Exercise directions: The data below holds a line containing "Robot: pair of" and a line containing "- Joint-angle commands"; please quote exactly those two lines and every line between them, and nothing else.

Stored data entries:

——————

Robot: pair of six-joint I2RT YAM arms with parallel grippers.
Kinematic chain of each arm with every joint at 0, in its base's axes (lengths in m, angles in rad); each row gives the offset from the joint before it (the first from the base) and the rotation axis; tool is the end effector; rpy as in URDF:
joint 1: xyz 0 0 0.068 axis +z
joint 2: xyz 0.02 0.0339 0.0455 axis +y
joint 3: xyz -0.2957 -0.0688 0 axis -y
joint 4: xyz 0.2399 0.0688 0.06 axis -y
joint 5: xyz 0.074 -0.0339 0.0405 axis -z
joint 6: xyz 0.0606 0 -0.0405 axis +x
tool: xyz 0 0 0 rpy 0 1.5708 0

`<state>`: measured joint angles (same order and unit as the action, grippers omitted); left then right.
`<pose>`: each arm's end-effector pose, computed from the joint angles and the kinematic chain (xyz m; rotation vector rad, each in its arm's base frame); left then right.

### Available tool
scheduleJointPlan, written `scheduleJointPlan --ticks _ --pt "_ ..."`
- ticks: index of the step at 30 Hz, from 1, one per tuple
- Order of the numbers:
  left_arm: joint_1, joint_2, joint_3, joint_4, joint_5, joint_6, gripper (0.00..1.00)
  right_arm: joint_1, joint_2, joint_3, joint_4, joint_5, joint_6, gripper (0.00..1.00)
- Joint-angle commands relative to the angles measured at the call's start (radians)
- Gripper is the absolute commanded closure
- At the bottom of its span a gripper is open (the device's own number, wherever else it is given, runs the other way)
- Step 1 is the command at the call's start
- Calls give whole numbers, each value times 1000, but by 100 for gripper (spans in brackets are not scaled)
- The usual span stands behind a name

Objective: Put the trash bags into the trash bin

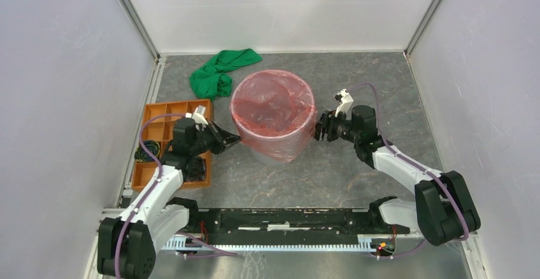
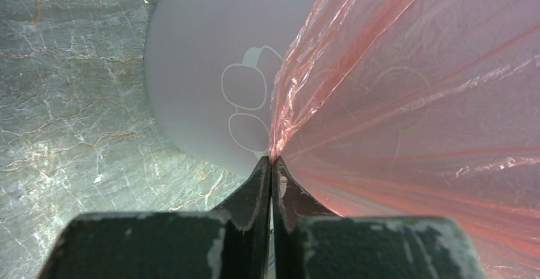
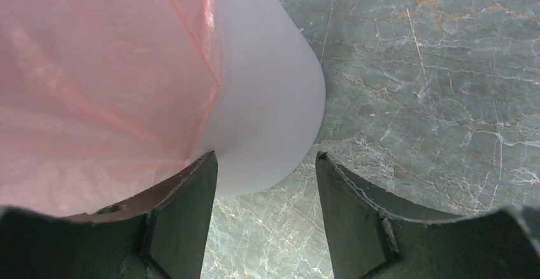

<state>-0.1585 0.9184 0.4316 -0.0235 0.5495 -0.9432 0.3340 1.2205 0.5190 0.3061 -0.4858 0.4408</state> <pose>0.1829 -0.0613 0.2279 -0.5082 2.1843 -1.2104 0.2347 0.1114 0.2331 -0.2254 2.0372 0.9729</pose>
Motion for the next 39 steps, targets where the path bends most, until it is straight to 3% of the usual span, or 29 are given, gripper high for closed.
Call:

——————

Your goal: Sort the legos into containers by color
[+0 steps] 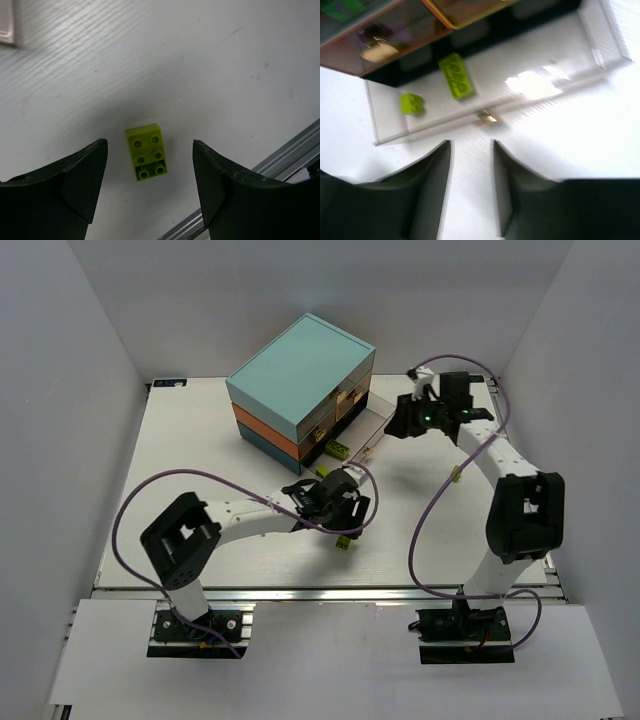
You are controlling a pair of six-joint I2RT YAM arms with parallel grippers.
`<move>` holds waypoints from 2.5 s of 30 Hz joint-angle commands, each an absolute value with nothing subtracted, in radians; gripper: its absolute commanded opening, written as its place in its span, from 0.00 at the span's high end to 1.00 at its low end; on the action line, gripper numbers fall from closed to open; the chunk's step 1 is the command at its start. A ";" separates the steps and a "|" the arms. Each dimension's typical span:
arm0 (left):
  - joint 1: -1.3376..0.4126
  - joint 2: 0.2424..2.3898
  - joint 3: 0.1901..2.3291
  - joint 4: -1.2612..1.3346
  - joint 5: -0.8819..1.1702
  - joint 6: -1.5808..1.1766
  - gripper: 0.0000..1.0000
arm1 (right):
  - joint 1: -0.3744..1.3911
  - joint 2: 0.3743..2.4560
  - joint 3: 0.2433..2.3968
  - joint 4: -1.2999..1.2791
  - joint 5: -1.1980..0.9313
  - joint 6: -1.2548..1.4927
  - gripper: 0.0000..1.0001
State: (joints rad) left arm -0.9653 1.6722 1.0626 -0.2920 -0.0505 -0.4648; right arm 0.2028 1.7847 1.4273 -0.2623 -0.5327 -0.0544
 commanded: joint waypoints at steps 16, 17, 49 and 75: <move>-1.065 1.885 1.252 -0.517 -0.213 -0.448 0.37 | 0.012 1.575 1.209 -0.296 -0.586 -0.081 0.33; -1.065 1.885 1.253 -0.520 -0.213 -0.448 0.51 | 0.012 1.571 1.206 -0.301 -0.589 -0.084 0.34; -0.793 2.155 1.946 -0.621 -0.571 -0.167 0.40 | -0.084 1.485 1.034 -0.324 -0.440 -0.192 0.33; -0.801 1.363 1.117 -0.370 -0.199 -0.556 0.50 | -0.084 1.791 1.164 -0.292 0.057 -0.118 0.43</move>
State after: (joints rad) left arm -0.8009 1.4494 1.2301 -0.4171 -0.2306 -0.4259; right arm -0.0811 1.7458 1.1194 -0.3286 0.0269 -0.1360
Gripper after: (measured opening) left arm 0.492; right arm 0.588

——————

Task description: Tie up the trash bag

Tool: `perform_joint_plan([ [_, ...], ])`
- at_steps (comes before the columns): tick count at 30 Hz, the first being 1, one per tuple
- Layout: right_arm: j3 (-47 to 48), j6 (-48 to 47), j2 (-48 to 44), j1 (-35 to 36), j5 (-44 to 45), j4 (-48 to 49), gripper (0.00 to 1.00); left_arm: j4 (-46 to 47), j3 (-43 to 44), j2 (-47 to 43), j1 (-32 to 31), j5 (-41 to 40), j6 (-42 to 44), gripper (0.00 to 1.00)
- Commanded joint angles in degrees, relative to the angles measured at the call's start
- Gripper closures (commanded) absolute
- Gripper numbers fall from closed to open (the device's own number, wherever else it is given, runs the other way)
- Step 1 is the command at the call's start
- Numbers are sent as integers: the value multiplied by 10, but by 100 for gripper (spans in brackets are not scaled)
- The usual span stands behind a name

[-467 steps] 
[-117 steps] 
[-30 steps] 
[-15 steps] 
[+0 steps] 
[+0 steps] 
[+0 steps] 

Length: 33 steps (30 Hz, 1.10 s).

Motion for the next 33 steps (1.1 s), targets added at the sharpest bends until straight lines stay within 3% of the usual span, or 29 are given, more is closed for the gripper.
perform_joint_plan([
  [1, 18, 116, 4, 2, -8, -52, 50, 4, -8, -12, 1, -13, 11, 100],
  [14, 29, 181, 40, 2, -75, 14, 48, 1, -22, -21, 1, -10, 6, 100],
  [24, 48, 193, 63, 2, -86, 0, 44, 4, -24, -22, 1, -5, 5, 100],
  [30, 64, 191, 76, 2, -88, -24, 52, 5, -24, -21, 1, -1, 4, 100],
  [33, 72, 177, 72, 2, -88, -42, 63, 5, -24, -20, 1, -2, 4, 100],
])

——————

Task result:
Robot: pair of six-joint I2RT YAM arms with parallel grippers.
Kinematic chain of each arm with every joint at 0, in its base's axes (lengths in m, angles in rad); each row gives the offset from the joint before it (the first from the base) and the rotation axis; tool is the end effector; rpy as in URDF:
joint 1: xyz 0 0 0.068 axis +z
joint 2: xyz 0.02 0.0339 0.0455 axis +y
joint 3: xyz -0.2957 -0.0688 0 axis -y
joint 4: xyz 0.2399 0.0688 0.06 axis -y
joint 5: xyz 0.074 -0.0339 0.0405 axis -z
joint 6: xyz 0.0606 0 -0.0405 axis +x
tool: xyz 0 0 0 rpy 0 1.5708 0

`<state>`: measured joint angles (same order and unit as the action, grippers omitted); left then right.
`<pose>`: each arm's end-effector pose, computed from the joint angles and the kinematic chain (xyz m; rotation vector rad, each in its arm's base frame); left then right.

### Available tool
scheduleJointPlan, written `scheduleJointPlan --ticks _ --pt "_ ..."`
- ticks: index of the step at 30 Hz, from 1, one per tuple
- Order of the numbers:
  left_arm: joint_1, joint_2, joint_3, joint_4, joint_5, joint_6, gripper (0.00..1.00)
  right_arm: joint_1, joint_2, joint_3, joint_4, joint_5, joint_6, gripper (0.00..1.00)
- Joint-angle commands relative to the angles measured at the call's start (radians)

The output is complete as shown.